Abstract

AbstractSpecial purpose acquisition companies (SPACs) are one of the most celebrated investment vehicles in recent years. Relative to traditional IPOs, SPACs are much more cash-strapped and speculative. Resultantly, the scope for SPACs remains sparse for certain segments of the financial system notwithstanding the SPAC euphoria surrounding the financial markets: one notable exception is Islamic banking and finance. The Islamic banking business model is based upon the ethical ontologies and epistemologies – informed by the divine sources of Quran and Sunnah: the Shariah – operating with the mandate to promote socio-economic justice through a fair redistribution of wealth while embargoing speculative trading or investments and adopting a risk-sharing model between economic agents.
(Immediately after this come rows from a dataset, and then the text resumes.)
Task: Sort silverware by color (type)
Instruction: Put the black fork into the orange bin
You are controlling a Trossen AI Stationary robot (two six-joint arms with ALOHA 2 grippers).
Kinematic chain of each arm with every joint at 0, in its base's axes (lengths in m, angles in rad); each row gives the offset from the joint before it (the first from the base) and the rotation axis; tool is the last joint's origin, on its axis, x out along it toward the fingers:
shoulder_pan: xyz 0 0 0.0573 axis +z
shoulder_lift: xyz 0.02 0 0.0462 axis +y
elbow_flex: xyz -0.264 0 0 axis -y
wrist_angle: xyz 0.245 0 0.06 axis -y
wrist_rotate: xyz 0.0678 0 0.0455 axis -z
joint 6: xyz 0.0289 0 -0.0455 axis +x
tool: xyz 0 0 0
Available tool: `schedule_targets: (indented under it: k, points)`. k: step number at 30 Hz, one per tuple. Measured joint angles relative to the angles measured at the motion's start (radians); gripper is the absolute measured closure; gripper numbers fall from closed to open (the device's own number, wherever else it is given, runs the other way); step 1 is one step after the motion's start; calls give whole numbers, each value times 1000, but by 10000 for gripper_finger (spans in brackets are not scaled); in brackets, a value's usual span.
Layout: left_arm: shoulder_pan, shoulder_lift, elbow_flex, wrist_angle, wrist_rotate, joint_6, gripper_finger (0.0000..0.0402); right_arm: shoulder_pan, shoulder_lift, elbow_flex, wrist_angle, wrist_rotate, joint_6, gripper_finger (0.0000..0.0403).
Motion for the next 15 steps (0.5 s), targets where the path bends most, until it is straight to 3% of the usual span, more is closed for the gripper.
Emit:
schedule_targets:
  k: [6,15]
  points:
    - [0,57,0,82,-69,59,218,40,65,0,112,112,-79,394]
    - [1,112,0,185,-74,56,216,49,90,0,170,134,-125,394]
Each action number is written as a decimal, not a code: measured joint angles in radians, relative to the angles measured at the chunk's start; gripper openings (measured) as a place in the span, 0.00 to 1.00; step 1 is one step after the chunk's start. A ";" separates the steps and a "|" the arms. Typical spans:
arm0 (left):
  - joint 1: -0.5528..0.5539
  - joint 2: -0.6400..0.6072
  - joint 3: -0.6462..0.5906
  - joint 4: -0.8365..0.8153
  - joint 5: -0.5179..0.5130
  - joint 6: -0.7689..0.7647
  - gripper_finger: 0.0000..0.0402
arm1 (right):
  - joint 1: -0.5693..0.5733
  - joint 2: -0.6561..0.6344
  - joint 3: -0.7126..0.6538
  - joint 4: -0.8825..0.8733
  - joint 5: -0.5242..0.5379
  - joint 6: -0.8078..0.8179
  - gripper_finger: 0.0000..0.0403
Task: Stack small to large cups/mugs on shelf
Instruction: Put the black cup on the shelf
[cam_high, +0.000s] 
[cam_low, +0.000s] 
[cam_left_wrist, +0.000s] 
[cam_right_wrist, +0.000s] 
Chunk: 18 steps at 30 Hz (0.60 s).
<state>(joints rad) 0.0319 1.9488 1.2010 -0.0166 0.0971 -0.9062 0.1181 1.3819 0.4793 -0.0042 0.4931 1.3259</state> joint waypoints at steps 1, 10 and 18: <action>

Unsurprisingly, – owing to the speculative nature of SPACs – the Islamic finance industry remains reluctant to participate in the SPAC-mania despite the frenzy engulfing global securities markets. This work addresses the misaligned incentives inherent in a conventional SPAC structure and proposes alternative SPAC structure terms i.e., the iSPAC, which potentially mitigates the noted misaligned incentives and offers less dilutive SPAC terms to shareholders. Specifically, iSPAC structure terms address the issues of speculation (gharar), information asymmetry, and transparency in the pre-IPO phase, which may lead to adverse selection and moral hazard. Equally, the proposed structure reconciles post-IPO operational and investment-related risks such as the treatment of proceeds, interest rate (riba), opportunity costs, and management costs in consort with unethical behavior i.e. cashing-out opportunities that may lead to uneven redistribution of wealth thereby, widening the socio-economic voids in the society.